I have spent the past three days at the NACAC conference, the big national shindig for college counselors. My motivation was twofold—to see what other market opportunities were out there for my photography and, especially, my video work, and to better understand college admissions marketing requirements.
In the big vendors exhibit hall, I sensed a profound bifurcation between traditional college marketing firms who produce strategic plans and admissions viewbooks, and the web content people. The firms that produce the viewbooks (invariably on thick glossy stock that shows off photography to great advantage) are firmly of the opinion that there is no substitute for print. Some may also have a finger or two in website design, but you can see where their attention is focused.
The web content folks think (somewhat rightly) that the old school marketing firms don't know that a train is about to smash them into smithereens. They are all hot on virtual tours, 360 degree pans, platform development, web development, video tours, video hosting, video production, site metrics, student sourced content, fad of the moment internet internet internet. It all has the whiff of momentary trendiness, with no telling what might emerge as a stable enterprise.
Then I attended a panel of smart, articulate college-bound kids talking about what worked for them. The truisms about this generation that are totally spot on is that they (think they) know how to sift through a ton of information, and they make quick decisions about what to pay attention to. What works for them? Video, video, and more video. Video of students talking about their schools. Passionately. Honestly. If they say what's wrong with their school as well as what's great, the college gets triple credibility points. They hate slide shows of still photographs. Too long to wait for them to load, and they don't tell you anything. They hate anything that has a whiff of them being advertised to.
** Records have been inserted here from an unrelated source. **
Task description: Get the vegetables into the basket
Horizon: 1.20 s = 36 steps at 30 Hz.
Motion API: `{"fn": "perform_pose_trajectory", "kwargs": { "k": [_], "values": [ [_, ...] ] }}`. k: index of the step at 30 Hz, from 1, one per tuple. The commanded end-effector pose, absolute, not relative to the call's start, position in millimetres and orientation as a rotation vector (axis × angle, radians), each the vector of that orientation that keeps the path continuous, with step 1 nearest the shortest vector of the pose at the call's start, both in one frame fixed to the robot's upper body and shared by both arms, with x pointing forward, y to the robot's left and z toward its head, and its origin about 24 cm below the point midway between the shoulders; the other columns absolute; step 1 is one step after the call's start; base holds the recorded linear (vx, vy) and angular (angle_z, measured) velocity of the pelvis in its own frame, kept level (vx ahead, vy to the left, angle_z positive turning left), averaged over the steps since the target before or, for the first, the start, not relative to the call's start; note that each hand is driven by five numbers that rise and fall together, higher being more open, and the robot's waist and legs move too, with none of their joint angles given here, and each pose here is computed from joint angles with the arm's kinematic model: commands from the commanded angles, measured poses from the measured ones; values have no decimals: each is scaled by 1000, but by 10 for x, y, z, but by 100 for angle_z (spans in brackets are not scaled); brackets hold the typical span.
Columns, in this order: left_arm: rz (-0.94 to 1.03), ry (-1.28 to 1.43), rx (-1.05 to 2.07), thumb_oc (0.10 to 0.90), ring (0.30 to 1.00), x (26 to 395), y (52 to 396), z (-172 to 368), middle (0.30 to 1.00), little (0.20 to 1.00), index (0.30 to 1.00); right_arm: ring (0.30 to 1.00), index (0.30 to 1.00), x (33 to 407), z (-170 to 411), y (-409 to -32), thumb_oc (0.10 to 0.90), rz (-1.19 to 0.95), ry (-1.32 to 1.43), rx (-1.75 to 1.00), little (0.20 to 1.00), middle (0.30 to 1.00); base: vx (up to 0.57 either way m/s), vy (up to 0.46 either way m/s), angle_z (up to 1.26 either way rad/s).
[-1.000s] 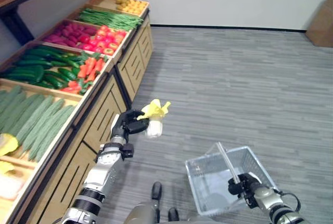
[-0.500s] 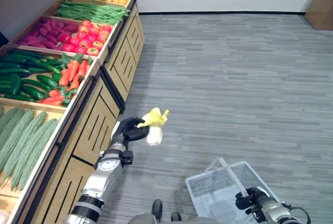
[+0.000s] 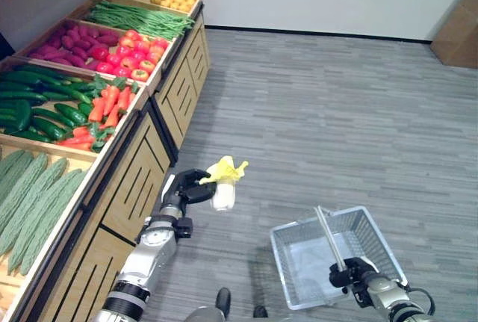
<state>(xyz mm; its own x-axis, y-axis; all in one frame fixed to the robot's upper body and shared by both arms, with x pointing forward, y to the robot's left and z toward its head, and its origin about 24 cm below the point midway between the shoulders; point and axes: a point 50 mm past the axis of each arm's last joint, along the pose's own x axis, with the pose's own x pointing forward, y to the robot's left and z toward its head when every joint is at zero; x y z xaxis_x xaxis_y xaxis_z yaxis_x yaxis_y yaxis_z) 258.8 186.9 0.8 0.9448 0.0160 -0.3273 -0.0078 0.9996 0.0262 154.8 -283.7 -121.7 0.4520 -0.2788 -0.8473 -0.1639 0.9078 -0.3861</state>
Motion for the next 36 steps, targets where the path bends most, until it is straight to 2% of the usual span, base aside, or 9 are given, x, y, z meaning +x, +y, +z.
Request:
{"fn": "perform_pose_trajectory", "kwargs": {
  "k": [1, 14, 17, 22, 27, 30, 33, 35, 36],
  "values": [
    [-35, 47, 52, 400, 300, 2869, 1793, 604, 300, 300, 300, 300, 300, 1684, -1067, -3028, 400, -126, 1040, -479, 300, 300, -40, 10, -1],
    [-162, 20, 106, 400, 300, 2820, 1660, 682, 300, 300, 300, 300, 300, 1736, -975, -3200, 400, -174, 1050, -492, 300, 300, -5, 1, 0],
    [-276, -21, 85, 400, 300, 2735, 1507, 780, 300, 300, 300, 300, 300, 1945, -746, -3398, 400, -218, 985, -534, 300, 300, -6, -2, -1],
    [-338, -22, 76, 400, 300, 2701, 1397, 786, 300, 300, 300, 300, 300, 2158, -572, -3443, 400, -222, 915, -566, 300, 300, -4, -1, -1],
    [-419, -3, 65, 400, 300, 2701, 1192, 753, 300, 300, 300, 300, 300, 2651, -217, -3294, 400, -173, 735, -614, 300, 300, -10, -6, -7],
    [-442, 4, 66, 400, 300, 2706, 1127, 736, 300, 300, 300, 300, 300, 2789, -99, -3244, 400, -159, 684, -632, 300, 300, 0, 0, 0],
    [-484, 63, 88, 400, 300, 2721, 972, 596, 300, 300, 300, 300, 300, 3108, 172, -3023, 400, -103, 557, -664, 300, 300, 0, 0, 0],
    [-485, 69, 93, 400, 300, 2734, 949, 580, 300, 300, 300, 300, 300, 3142, 197, -2983, 400, -95, 542, -664, 300, 300, 0, 0, 0],
    [-492, 120, 130, 400, 300, 2765, 874, 453, 300, 300, 300, 300, 300, 3283, 313, -2781, 400, -57, 466, -640, 300, 300, 0, 0, 0]
  ]
}}
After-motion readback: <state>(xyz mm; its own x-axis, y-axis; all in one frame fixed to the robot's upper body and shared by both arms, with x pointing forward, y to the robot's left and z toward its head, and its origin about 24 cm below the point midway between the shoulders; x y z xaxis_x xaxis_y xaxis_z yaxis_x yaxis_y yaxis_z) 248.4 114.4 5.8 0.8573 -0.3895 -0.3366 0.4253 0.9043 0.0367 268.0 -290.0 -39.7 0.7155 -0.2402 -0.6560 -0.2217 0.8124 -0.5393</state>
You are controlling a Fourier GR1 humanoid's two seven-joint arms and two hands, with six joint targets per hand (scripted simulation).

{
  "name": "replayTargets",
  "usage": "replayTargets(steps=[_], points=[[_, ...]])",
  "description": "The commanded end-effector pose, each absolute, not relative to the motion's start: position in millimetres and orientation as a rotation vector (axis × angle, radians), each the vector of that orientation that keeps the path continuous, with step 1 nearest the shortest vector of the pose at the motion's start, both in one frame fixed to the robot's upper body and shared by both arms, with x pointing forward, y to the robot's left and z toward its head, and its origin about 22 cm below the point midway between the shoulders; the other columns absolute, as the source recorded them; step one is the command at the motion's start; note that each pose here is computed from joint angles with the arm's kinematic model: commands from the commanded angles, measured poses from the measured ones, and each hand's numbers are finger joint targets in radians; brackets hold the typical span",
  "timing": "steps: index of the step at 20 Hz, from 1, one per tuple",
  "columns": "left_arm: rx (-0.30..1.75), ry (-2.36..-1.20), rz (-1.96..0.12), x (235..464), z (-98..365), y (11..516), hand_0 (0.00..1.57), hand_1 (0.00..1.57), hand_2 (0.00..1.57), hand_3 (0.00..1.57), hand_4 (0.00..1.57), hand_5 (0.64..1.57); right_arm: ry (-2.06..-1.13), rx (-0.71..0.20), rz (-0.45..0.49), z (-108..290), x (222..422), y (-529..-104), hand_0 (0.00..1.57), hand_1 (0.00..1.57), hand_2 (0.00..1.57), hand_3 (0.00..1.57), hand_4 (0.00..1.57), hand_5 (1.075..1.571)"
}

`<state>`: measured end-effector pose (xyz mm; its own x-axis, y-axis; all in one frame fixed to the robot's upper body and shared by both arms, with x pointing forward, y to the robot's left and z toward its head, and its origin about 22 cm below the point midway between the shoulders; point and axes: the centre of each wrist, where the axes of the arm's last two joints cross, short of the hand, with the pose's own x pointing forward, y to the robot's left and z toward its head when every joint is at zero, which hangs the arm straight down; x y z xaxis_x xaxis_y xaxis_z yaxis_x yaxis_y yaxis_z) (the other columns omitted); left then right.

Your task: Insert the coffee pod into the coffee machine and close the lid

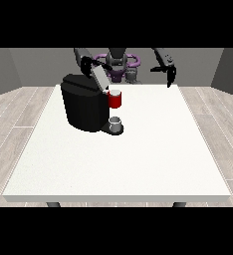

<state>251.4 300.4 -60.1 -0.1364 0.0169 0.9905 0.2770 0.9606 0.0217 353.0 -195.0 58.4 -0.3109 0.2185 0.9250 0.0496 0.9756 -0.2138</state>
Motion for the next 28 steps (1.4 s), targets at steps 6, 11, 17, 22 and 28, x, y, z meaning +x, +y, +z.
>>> replayTargets(steps=[6,11,17,22,28], points=[[-0.231,-1.706,-0.287,240,-67,286,0.00,0.00,0.00,0.00,0.37,1.571,-1.863,-0.235,0.118,46,370,-188,0.00,0.00,0.00,0.00,0.44,1.571],[-0.222,-1.751,-0.239,262,-53,281,0.00,0.00,0.00,0.00,0.38,1.571,-1.922,-0.213,0.123,72,390,-214,0.00,0.00,0.00,0.00,0.27,1.571],[-0.171,-1.767,-0.208,284,-51,300,0.00,0.00,0.00,0.00,0.38,1.571,-1.955,-0.130,0.228,86,386,-150,0.00,0.00,0.00,0.00,0.44,1.571],[-0.248,-1.719,-0.243,279,-52,290,0.00,0.00,0.00,0.00,0.36,1.571,-1.926,-0.223,0.239,90,398,-161,0.00,0.00,0.00,0.00,0.45,1.571],[-0.251,-1.734,-0.237,288,-49,290,0.00,0.00,0.00,0.00,0.39,1.571,-1.960,-0.210,0.276,106,398,-155,0.00,0.00,0.00,0.00,0.44,1.571]])
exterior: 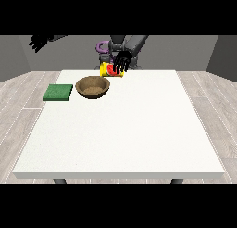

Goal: Pick the cup and pour the ball into the bowl, then pick the bowl and place it on the pad

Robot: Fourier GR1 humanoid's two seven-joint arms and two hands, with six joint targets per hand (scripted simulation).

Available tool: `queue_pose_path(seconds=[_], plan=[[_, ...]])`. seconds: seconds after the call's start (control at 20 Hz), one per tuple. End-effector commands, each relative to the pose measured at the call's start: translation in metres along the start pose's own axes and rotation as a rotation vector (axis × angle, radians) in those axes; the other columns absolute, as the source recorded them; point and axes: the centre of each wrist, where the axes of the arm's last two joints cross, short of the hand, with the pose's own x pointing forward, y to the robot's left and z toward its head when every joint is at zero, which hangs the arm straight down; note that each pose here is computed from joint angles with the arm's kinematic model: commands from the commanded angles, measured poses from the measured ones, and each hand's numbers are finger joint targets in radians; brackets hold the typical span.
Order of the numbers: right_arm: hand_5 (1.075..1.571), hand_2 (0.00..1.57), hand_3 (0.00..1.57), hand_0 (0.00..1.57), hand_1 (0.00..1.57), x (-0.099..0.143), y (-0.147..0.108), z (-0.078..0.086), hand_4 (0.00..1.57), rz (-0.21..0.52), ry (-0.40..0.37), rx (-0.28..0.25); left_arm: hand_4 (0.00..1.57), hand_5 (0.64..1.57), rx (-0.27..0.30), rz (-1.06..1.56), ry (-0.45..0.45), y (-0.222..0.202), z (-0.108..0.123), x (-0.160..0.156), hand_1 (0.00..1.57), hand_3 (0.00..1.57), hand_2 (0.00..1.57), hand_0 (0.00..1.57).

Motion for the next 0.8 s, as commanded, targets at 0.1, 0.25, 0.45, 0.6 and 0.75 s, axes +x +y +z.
queue_pose_path(seconds=[0.1, 0.25, 0.45, 0.6, 0.75], plan=[[1.557, 0.00, 0.15, 0.00, 0.00, -0.007, -0.001, -0.005, 0.70, 0.002, -0.008, 0.020, 1.31, 1.563, 0.066, -0.317, -0.014, 0.030, -0.026, 0.037, 1.37, 1.57, 1.57, 1.37], [1.556, 0.00, 0.25, 0.00, 0.00, 0.001, -0.004, -0.017, 0.70, 0.000, -0.022, 0.008, 1.10, 1.570, 0.092, -0.466, -0.039, 0.042, -0.029, 0.057, 1.47, 1.57, 1.57, 1.47], [1.555, 0.00, 0.30, 0.00, 0.00, -0.016, 0.008, -0.015, 0.70, -0.010, -0.010, 0.033, 1.01, 1.570, 0.054, -0.621, -0.081, 0.043, -0.027, 0.065, 0.73, 1.57, 1.57, 0.73], [1.552, 0.00, 0.33, 0.00, 0.00, -0.029, 0.036, -0.024, 0.69, 0.004, 0.012, 0.072, 1.04, 1.571, -0.007, -0.675, -0.082, 0.040, -0.013, 0.079, 0.27, 1.55, 1.26, 0.27], [1.552, 0.00, 0.34, 0.00, 0.00, -0.028, 0.034, -0.028, 0.69, 0.001, 0.029, 0.033, 1.11, 1.569, -0.037, -0.680, -0.151, 0.046, -0.003, 0.094, 0.19, 1.57, 1.25, 0.19]])
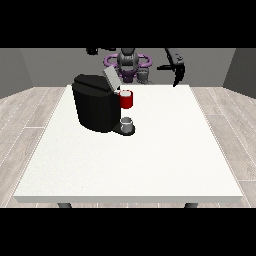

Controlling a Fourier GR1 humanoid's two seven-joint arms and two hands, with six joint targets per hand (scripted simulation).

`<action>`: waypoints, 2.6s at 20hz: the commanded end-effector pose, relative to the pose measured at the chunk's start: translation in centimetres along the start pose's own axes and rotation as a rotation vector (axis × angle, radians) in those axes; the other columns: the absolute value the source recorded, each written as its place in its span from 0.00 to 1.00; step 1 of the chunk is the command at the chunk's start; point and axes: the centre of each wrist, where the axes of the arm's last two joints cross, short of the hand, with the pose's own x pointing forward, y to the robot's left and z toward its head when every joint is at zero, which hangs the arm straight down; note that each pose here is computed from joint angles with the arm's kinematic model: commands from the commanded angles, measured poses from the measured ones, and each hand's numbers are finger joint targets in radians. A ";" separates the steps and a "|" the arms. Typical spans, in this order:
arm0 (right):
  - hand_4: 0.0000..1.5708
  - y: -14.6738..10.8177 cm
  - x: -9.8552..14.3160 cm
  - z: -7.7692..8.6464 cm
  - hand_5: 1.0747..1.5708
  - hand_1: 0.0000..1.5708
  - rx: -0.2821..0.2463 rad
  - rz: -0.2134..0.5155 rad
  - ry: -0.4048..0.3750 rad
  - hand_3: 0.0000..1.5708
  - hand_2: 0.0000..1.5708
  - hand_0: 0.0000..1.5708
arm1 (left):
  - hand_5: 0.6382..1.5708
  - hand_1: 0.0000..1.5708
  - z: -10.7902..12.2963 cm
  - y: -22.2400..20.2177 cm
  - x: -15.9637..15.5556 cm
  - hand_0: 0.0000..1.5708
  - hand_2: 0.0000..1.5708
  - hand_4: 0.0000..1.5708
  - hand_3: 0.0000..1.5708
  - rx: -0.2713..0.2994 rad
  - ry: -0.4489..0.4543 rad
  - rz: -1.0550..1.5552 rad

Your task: Insert the coffee pod into the coffee machine and close the lid

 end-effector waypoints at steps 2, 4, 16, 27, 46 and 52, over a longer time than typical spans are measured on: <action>0.21 2.9 5.0 -1.1 1.00 0.00 -0.004 0.042 -0.132 0.00 0.00 0.00 | 1.00 0.00 1.5 0.9 -0.5 0.00 0.00 0.22 0.00 -0.005 -0.052 0.027; 0.28 0.2 5.8 -0.6 1.00 0.00 -0.029 0.095 -0.144 0.00 0.00 0.00 | 1.00 0.00 0.9 1.8 1.8 0.00 0.00 0.14 0.00 -0.033 -0.113 0.003; 0.13 1.6 8.5 -7.2 1.00 0.00 -0.110 0.205 -0.194 0.00 0.00 0.00 | 1.00 0.00 -1.4 -1.0 5.5 0.00 0.00 0.13 0.00 -0.104 -0.311 -0.006; 0.25 -4.5 7.6 -10.6 1.00 0.00 -0.263 0.215 -0.173 0.00 0.00 0.00 | 1.00 0.00 0.5 -3.0 5.7 0.00 0.00 0.24 0.00 -0.132 -0.367 -0.045; 0.15 -4.2 9.9 -15.3 1.00 0.00 -0.249 0.226 -0.210 0.00 0.00 0.00 | 1.00 0.00 -1.2 -1.2 8.0 0.00 0.00 0.25 0.00 -0.136 -0.428 -0.034; 0.27 -2.9 8.7 -15.7 1.00 0.00 -0.226 0.225 -0.197 0.00 0.00 0.00 | 1.00 0.00 -1.9 -1.8 8.7 0.00 0.00 0.23 0.00 -0.111 -0.418 -0.021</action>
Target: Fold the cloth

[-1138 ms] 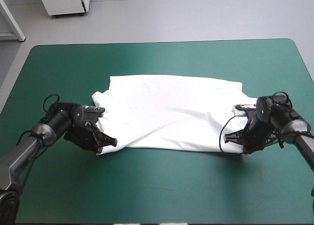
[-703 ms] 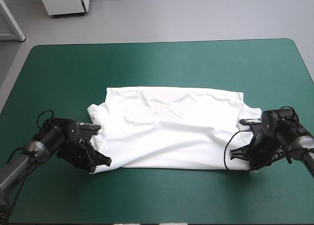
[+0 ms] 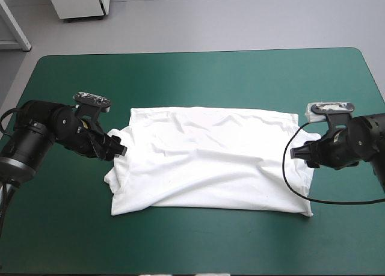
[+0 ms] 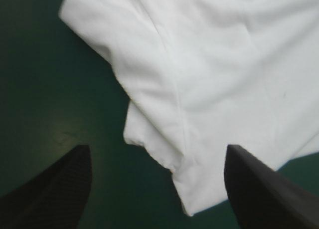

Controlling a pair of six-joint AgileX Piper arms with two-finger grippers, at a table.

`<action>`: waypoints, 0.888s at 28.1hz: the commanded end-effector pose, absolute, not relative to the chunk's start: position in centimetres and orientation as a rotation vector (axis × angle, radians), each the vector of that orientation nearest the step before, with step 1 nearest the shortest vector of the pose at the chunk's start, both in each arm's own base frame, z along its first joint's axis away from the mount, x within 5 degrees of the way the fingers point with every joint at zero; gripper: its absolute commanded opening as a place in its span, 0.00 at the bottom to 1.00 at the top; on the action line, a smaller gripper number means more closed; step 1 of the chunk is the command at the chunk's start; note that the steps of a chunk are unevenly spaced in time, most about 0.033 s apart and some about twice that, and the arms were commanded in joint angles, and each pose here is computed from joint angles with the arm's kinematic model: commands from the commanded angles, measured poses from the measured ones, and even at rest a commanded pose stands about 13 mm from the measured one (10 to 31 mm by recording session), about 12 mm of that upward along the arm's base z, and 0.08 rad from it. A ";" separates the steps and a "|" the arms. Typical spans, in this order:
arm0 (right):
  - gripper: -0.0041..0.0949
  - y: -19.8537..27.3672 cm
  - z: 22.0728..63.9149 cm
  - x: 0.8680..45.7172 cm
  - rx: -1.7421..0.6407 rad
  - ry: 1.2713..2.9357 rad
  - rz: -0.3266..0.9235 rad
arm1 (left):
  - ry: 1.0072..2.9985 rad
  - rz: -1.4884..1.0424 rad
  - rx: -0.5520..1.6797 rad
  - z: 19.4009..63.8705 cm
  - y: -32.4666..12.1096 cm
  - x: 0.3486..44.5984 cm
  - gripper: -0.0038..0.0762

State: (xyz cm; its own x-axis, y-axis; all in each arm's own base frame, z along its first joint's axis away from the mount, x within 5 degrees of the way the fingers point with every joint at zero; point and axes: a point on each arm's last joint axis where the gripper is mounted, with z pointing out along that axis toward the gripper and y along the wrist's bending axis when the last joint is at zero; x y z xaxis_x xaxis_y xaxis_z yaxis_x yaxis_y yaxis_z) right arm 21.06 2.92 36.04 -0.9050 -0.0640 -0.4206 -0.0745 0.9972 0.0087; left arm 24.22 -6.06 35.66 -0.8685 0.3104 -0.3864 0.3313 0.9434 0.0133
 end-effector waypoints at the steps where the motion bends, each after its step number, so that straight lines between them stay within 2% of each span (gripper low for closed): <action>1: 0.58 2.6 40.3 20.3 -0.080 2.539 0.036 | 2.684 -0.001 0.430 37.7 -5.4 23.4 0.71; 5: 0.57 2.5 41.7 20.2 -0.072 2.493 0.044 | 2.715 0.055 0.343 36.6 -4.6 25.1 0.64; 12: 0.51 2.6 41.7 20.2 -0.072 2.493 0.049 | 2.683 -0.077 0.176 34.2 -3.0 29.3 0.62; 20: 0.51 2.6 41.7 20.2 -0.072 2.493 0.046 | 2.721 -0.110 0.173 30.1 -3.3 33.5 0.62; 25: 0.49 2.6 41.7 20.2 -0.072 2.493 0.046 | 2.725 -0.105 0.174 29.1 -3.5 36.3 0.62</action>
State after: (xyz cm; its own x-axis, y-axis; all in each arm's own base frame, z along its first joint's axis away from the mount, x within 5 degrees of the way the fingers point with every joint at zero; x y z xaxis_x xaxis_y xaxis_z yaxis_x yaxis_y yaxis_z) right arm 20.62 2.81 40.14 -0.8433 -0.0490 -0.5352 -0.0690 0.9975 0.0174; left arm 35.20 -3.30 26.92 -0.9448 0.1167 -0.3062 0.1366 0.9896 -0.0442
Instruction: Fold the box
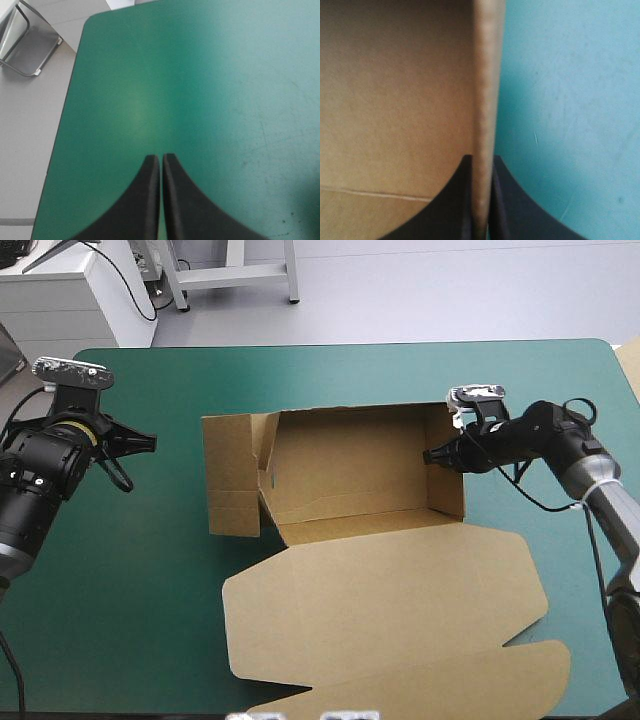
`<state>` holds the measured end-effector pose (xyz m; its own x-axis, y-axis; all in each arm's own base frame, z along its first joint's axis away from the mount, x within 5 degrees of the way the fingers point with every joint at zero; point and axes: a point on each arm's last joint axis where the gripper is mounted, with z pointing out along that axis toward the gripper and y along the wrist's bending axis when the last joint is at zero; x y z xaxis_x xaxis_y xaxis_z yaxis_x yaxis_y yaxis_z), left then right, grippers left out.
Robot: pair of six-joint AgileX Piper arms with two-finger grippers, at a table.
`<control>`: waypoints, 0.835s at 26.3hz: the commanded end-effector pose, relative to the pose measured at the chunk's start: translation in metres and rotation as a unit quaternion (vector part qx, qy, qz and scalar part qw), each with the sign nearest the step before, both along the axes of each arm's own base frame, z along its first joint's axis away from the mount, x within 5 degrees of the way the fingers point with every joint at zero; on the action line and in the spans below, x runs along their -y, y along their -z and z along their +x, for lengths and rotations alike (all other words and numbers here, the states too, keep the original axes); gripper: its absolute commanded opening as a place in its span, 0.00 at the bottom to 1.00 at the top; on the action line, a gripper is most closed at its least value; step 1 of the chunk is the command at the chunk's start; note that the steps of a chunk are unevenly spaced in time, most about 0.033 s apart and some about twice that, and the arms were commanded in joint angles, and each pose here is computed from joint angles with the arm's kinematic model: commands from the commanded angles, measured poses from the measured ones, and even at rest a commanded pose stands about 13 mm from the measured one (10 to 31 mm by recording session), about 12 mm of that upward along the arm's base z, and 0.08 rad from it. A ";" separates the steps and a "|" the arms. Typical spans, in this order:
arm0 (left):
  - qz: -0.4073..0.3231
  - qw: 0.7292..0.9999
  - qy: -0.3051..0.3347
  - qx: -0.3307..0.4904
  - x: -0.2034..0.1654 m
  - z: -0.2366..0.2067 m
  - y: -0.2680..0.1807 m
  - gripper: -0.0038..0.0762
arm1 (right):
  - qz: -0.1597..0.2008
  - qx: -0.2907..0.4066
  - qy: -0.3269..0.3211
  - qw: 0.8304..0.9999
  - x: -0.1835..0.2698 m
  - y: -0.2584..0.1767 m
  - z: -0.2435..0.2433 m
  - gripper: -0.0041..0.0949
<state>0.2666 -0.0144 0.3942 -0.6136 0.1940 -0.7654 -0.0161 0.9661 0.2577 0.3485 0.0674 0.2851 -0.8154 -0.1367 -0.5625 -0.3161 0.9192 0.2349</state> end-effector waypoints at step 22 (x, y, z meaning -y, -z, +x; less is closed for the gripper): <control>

They like the aggregator sites that have lots of schools and lots of student reviews on them. The college home sites all look confusingly alike (“It looks like one person designed them all”), but if there is video of students talking about the school, then they pay attention. They need to see something that makes the school stand out from the crowd. It better not be a “We Like Diversity” message.
And print still works. “If it looks like they put a lot of effort into it, I'll look at it. It's the postcards and advertising stuff that I throw out.”
Everything I saw and heard confirmed my current stance, based on painful past experience: when things feel comfortable and swell, it means everything is just about to change.